# WHAT IS NEEDED
Report every line of the material that contains the string "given".

# DATASET RECORDS
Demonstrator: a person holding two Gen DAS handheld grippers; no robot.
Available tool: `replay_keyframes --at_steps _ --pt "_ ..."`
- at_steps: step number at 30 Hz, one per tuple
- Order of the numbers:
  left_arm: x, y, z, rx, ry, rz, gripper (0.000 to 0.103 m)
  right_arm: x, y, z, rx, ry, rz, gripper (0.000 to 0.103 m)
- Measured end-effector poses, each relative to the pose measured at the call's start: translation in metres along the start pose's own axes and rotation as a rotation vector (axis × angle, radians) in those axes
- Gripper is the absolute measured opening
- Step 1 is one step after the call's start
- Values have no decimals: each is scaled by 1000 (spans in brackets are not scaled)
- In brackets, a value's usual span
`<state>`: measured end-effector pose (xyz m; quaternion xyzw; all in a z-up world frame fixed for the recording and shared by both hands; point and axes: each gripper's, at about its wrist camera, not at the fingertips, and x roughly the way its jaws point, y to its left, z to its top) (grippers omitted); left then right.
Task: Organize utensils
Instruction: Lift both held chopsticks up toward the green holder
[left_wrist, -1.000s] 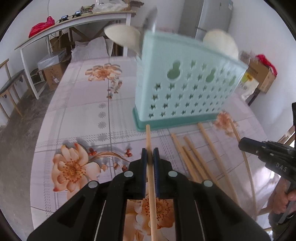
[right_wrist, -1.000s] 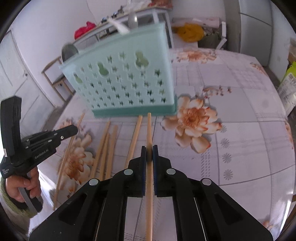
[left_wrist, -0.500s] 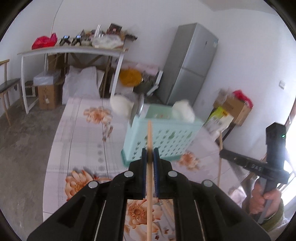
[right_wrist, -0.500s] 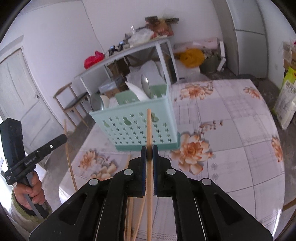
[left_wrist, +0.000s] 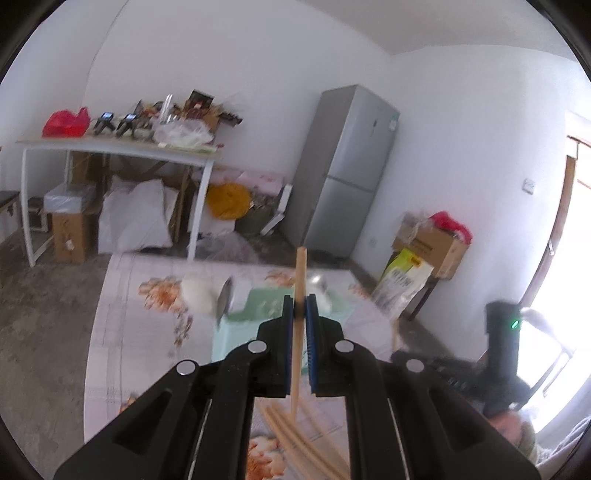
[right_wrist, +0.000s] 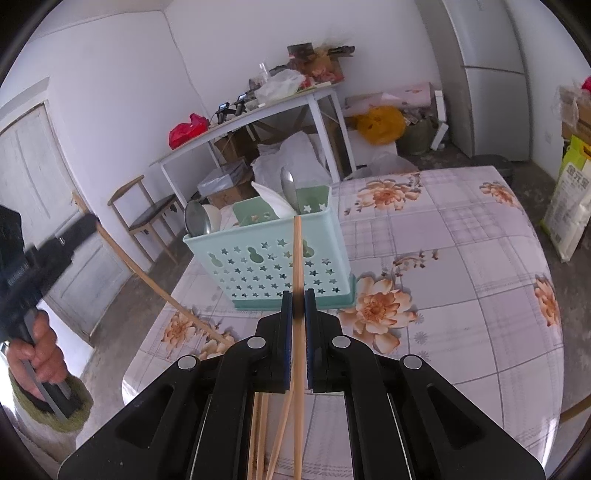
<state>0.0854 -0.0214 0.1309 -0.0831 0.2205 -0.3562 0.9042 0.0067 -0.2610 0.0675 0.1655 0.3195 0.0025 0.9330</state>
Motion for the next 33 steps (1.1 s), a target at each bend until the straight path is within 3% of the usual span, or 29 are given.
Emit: replay_keyframes --at_steps 9,18,28,33 --pt "-8 -17 52 31 -149 -64 6 -1 -1 1 5 1 4 4" --pt "8 -23 94 36 -268 -54 6 -3 -2 2 8 -1 8 4" --pt "62 -5 79 38 -197 65 6 1 -5 3 19 12 7 4" --pt "96 5 54 46 -107 88 6 3 -5 4 21 17 11 4"
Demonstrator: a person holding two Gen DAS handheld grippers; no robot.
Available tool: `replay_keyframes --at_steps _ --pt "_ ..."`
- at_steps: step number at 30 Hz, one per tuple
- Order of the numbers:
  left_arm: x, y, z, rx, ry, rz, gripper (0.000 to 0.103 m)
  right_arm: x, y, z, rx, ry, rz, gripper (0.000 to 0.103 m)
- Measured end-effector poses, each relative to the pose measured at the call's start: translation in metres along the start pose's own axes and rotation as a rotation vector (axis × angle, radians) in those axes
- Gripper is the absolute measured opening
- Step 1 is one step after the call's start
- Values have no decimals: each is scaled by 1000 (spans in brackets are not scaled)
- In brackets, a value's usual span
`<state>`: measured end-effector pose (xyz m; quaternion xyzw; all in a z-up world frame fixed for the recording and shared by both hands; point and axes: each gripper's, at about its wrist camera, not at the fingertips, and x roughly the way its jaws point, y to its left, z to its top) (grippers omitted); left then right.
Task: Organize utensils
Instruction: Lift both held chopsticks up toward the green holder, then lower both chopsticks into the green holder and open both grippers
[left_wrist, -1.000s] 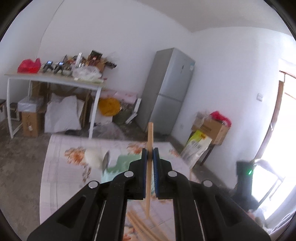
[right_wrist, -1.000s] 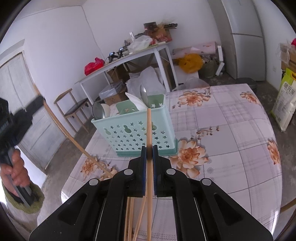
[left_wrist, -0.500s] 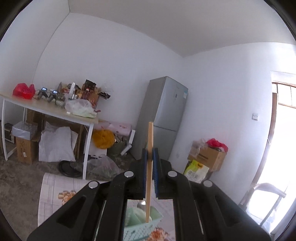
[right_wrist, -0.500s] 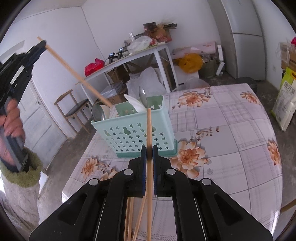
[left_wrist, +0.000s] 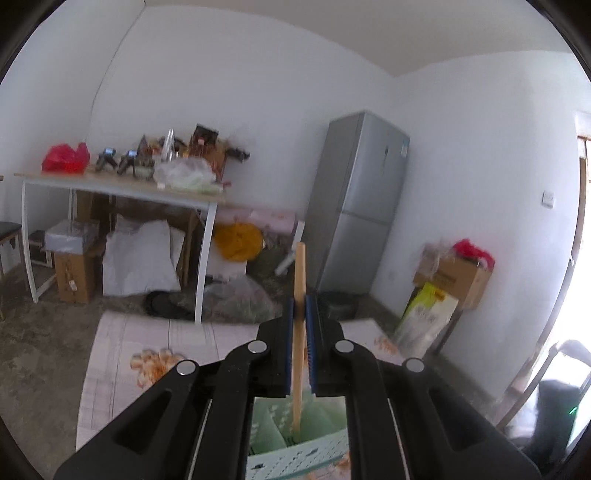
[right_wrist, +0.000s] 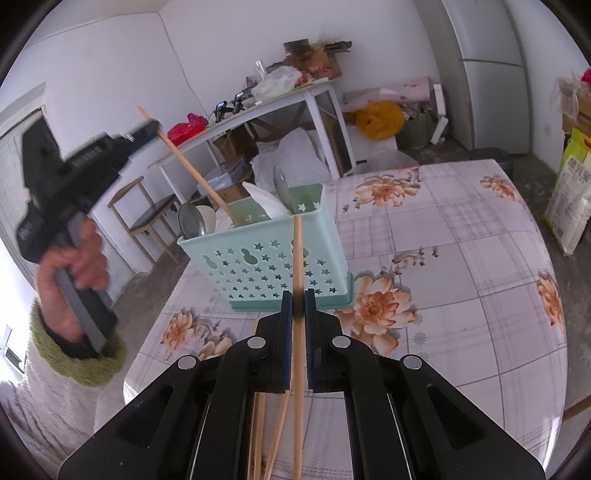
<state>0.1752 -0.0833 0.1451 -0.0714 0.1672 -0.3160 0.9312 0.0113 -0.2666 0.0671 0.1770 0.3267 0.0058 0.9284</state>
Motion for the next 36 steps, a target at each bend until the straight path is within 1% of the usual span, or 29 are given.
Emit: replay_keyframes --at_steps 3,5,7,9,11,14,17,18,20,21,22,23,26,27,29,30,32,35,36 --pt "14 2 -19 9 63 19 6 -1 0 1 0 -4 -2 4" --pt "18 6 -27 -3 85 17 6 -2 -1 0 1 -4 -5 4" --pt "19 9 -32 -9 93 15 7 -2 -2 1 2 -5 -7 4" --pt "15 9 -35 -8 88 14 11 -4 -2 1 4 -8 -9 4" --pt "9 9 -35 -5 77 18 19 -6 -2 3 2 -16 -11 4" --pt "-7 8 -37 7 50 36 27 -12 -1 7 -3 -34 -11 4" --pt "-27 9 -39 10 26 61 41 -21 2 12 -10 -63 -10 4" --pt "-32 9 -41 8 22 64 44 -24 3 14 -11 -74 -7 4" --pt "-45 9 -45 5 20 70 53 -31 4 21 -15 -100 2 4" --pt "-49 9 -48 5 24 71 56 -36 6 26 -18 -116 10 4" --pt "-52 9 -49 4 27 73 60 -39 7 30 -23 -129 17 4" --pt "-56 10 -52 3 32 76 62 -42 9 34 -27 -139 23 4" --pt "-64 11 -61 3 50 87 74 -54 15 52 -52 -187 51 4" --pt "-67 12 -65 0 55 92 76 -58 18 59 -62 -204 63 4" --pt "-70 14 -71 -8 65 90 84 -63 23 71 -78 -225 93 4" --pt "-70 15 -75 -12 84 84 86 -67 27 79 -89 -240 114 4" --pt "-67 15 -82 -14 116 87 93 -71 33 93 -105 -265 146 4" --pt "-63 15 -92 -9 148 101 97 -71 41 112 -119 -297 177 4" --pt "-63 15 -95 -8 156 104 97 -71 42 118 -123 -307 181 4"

# EXPECTED ANSWER
Motion for the next 33 steps (1.1 s), a target at each bend until the straight path is within 3% of the usual span, or 29 are given.
Motion for the next 36 steps, a target at each bend until the straight path is within 1% of the usual span, or 29 are given.

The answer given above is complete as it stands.